__TASK INSTRUCTIONS__
The expected output is every line from the one containing "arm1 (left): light" to the end of the data below, exactly, and no other line.

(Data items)
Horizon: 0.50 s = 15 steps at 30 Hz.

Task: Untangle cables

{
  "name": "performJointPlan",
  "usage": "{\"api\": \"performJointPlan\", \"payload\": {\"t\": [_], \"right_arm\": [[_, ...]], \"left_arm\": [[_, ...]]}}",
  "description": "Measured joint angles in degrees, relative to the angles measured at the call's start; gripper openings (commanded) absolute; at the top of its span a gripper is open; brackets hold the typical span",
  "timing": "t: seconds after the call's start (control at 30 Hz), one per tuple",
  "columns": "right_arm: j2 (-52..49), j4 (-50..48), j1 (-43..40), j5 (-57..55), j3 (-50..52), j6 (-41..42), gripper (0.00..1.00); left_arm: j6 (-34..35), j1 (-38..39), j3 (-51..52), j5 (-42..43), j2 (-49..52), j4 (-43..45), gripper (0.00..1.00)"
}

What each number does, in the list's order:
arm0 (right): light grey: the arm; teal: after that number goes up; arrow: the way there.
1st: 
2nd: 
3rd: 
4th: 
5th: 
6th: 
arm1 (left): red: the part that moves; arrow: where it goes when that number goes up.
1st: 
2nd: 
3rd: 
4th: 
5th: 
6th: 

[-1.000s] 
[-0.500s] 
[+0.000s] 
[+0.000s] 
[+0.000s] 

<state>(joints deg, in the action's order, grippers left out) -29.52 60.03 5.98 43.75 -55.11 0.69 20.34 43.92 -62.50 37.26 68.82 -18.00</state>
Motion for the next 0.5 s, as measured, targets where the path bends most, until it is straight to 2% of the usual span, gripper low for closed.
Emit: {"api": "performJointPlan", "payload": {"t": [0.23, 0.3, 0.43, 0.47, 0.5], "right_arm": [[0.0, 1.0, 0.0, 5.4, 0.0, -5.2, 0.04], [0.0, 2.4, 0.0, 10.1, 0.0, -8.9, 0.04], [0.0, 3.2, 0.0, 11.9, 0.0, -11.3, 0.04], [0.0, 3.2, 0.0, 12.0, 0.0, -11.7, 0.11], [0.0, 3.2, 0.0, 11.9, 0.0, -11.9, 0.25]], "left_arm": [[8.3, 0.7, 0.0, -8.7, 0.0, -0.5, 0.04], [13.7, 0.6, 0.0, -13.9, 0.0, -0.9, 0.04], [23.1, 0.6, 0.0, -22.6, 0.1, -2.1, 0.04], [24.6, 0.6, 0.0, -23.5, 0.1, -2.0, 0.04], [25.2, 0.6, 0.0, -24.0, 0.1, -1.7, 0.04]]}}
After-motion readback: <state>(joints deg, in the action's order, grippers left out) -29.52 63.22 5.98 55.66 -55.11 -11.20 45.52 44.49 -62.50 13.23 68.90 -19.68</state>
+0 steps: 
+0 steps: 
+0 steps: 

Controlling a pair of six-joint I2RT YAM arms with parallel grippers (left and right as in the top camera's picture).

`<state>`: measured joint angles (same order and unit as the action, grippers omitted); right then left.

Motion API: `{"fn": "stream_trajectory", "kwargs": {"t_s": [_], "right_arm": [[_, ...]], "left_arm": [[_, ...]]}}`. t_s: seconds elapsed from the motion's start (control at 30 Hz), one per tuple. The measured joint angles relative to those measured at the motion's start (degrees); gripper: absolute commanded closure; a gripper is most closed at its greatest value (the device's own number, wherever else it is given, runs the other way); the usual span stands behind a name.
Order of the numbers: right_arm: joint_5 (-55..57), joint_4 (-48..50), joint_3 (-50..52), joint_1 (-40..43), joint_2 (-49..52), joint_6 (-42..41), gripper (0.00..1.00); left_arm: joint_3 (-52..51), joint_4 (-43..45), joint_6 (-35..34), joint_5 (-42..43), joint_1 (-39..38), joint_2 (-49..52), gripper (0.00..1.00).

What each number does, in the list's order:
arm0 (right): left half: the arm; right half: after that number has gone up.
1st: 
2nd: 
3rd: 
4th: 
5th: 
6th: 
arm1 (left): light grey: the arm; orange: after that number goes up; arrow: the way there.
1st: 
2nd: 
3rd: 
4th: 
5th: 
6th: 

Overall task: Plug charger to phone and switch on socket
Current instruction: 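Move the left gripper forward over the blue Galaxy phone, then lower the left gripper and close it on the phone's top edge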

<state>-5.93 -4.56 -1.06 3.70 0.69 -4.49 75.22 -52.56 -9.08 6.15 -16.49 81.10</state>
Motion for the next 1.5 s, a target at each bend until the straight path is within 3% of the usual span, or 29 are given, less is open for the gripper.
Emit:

__WRITTEN ANSWER__
arm1 (left): light grey: the arm; orange: after that number goes up; arrow: the way there.
1st: 
2nd: 
3rd: 
4th: 
5th: 
6th: 

Overall task: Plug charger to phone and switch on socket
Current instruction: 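Move the left gripper forward over the blue Galaxy phone, then lower the left gripper and close it on the phone's top edge
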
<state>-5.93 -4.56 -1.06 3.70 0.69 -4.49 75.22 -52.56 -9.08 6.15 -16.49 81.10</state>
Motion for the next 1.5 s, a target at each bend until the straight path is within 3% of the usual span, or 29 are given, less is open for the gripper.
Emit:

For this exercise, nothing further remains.